« Il faut faire de la prévention, de la sensibilisation. C'est important de pouvoir faire attention aux différents signes de l'infarctus. »
Aujourd’hui c’est la journée du cœur.
Les maladies cardiovasculaires concernent de nombreux hommes mais aussi de nombreuses femmes. Le saviez-vous ? Elles sont la principale cause de décès chez les femmes en France. Sur les 147 000 personnes qui décèdent chaque année en France d’une maladie cardiovasculaire, 54 % sont des femmes. Et contrairement aux idées reçues, le nombre de décès dûs à l’infarctus du myocarde est plus élevé chez les femmes que les hommes.

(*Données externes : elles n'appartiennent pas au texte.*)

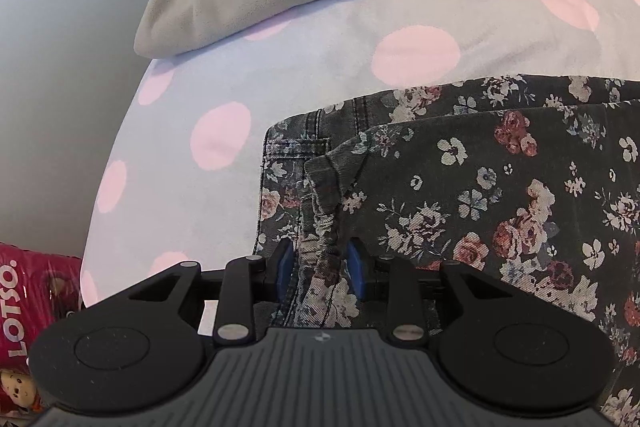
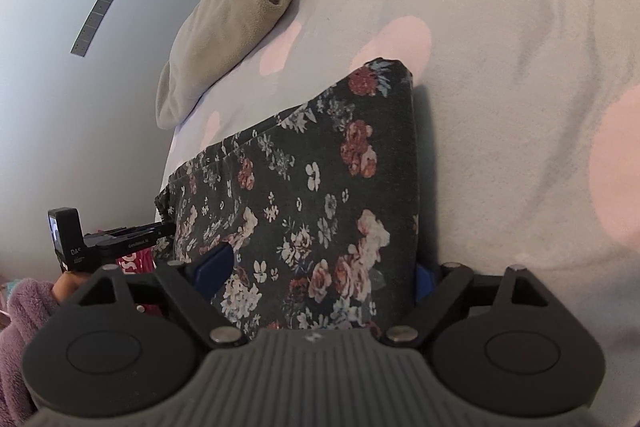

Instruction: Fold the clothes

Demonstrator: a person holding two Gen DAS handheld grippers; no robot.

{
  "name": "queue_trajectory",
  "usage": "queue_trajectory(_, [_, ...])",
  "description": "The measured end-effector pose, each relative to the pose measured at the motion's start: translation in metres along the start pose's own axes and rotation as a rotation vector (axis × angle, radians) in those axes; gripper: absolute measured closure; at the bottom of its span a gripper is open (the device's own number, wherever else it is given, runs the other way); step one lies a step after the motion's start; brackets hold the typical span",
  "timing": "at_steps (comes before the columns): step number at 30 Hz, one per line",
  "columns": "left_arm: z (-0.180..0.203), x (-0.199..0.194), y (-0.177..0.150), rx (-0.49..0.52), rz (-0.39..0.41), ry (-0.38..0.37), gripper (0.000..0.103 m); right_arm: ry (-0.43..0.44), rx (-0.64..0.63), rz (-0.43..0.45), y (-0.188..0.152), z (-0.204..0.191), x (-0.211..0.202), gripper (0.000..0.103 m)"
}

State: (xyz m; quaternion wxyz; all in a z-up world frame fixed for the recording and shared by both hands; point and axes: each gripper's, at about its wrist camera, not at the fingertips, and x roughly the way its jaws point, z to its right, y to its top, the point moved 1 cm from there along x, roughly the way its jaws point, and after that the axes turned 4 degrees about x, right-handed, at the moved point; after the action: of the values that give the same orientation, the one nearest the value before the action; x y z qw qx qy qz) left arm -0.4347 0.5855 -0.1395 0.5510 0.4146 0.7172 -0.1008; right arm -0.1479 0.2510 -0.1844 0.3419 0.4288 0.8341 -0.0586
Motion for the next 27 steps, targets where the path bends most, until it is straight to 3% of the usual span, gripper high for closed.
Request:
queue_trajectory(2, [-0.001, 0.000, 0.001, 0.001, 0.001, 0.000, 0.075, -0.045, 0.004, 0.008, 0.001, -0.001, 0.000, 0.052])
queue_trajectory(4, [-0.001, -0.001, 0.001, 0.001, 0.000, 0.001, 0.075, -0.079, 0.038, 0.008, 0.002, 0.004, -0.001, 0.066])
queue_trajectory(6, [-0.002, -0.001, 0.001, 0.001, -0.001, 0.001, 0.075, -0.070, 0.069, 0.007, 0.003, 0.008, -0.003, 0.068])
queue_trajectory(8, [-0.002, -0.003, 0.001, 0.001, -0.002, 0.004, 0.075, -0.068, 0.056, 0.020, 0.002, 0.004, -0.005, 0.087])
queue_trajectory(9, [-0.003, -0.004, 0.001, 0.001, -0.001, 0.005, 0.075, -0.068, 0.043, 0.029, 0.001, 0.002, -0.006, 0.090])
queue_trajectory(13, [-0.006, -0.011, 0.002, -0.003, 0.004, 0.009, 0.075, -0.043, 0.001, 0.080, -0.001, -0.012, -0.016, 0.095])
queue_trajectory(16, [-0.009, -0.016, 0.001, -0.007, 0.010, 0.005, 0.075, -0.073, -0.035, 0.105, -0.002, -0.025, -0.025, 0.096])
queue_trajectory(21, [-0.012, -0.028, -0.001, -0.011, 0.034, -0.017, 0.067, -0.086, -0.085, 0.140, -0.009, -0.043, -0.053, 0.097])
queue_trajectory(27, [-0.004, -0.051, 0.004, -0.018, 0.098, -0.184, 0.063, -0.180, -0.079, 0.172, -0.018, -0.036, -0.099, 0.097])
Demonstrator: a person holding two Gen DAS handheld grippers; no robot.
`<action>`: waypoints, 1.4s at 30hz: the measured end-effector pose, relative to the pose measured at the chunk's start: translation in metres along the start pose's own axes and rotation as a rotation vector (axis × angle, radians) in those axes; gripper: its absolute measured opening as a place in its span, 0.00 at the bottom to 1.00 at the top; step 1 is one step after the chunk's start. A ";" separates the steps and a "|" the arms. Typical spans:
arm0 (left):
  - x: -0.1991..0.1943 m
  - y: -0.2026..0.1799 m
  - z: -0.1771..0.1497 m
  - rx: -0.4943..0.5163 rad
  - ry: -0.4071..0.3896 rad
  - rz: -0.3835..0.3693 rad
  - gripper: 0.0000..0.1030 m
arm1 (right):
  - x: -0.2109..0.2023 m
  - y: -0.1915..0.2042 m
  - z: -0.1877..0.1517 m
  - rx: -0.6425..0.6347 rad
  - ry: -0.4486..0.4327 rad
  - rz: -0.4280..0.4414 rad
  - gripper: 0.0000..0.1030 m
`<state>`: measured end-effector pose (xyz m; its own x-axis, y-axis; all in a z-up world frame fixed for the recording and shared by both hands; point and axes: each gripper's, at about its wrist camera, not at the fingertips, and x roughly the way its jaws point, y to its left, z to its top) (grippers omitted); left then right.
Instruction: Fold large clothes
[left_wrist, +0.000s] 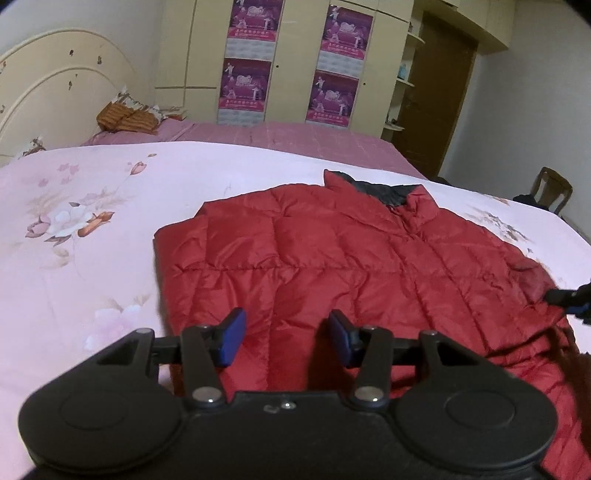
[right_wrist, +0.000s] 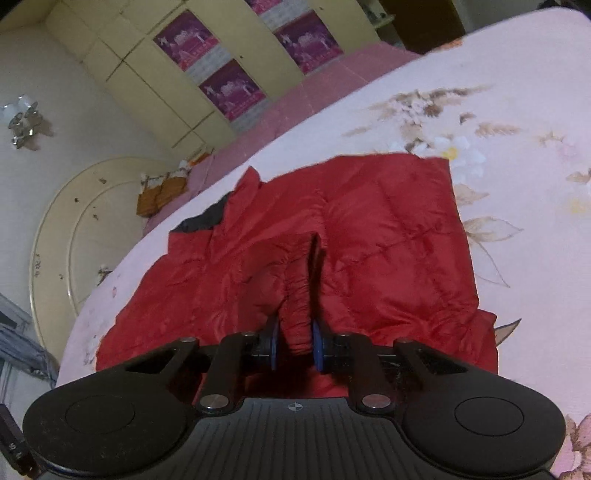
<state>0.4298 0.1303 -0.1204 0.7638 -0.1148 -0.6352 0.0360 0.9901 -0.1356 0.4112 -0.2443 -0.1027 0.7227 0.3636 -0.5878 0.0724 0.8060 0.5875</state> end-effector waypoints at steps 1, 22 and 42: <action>0.001 0.001 -0.001 0.003 0.002 -0.004 0.46 | -0.005 0.003 -0.002 -0.025 -0.011 -0.001 0.17; -0.019 0.039 0.007 0.019 -0.104 -0.064 0.66 | -0.022 0.018 -0.028 -0.222 -0.163 -0.270 0.51; 0.075 0.032 0.036 0.165 0.030 -0.031 0.71 | 0.105 0.093 -0.020 -0.436 -0.100 -0.368 0.35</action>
<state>0.5120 0.1560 -0.1450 0.7412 -0.1459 -0.6552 0.1668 0.9855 -0.0307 0.4801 -0.1220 -0.1211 0.7667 -0.0056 -0.6419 0.0562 0.9967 0.0584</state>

À cette occasion, Sabrina partage son témoignage. Elle nous fait part également de la nécessité de la prévention des maladies cardiovasculaires et de l’importance de l’accompagnement.
Pouvez-vous vous présenter et nous parler de votre expérience de vie de la maladie en quelques mots ?
Sabrina j’ai 41 ans, je suis mariée depuis vingt ans à Jean-François. Je suis maman de deux filles, Laly qui a 19 ans et Elza qui a 15 ans. J’habite à la frontière franco-belge. Je suis caissière, employée polyvalente, pour un magasin en Belgique. J’ai eu un infarctus du myocarde avec une rupture de l’interventriculaire.
Comment avez-vous découvert votre maladie ?
Dans la nuit du 28 au 29 janvier de cette année, je me suis réveillée soudainement avec des douleurs vives dans l’arrière du dos entre les deux omoplates, avec un mal de ventre. Je vomis le café que je venais de boire et je ressens des fourmillements dans la mâchoire. Aussitôt, je pense à mon cœur, ma sœur étant décédée dans les mêmes circonstances. Jean-François a réagi rapidement, en appelant le Samu et en utilisant les termes appropriés pour décrire la situation, car nous les femmes ne sommes pas encore suffisamment prises au sérieux concernant les maladies cardiovasculaires.
Arrivée à l’hôpital pour passer un scanner, je fais une 2e attaque et je suis emmenée à Lille à l’Institut Cœur Poumon rapidement. J’y arrive en moins de six minutes. J’ai eu beaucoup de mal à accepter la situation. J’étais à l’hôpital comme on y va pour un ongle incarné. Je voyais tout le monde s’affoler autour de moi, des médecins, des fleurs… J’étais dans le déni total, car je ne voulais pas rapprocher cet événement du décès de ma sœur.
Comment s’est déroulée votre période de convalescence ?
3 jours de soins intensifs, 3 jours d’hospitalisation, le rétablissement à la maison s’en est suivi et finalement je me suis rétablie assez rapidement.
En tant que frontalière travaillant en Belgique, je suis prise en charge par la Sécurité sociale et une mutuelle françaises pour les soins et les frais d’hospitalisation. Mes frais d’indemnités journalières sont réglés par la mutuelle belge à laquelle je cotise tous les mois et tous les ans. J’ai été prise en charge par le CHU de Lille, qui était le plus proche.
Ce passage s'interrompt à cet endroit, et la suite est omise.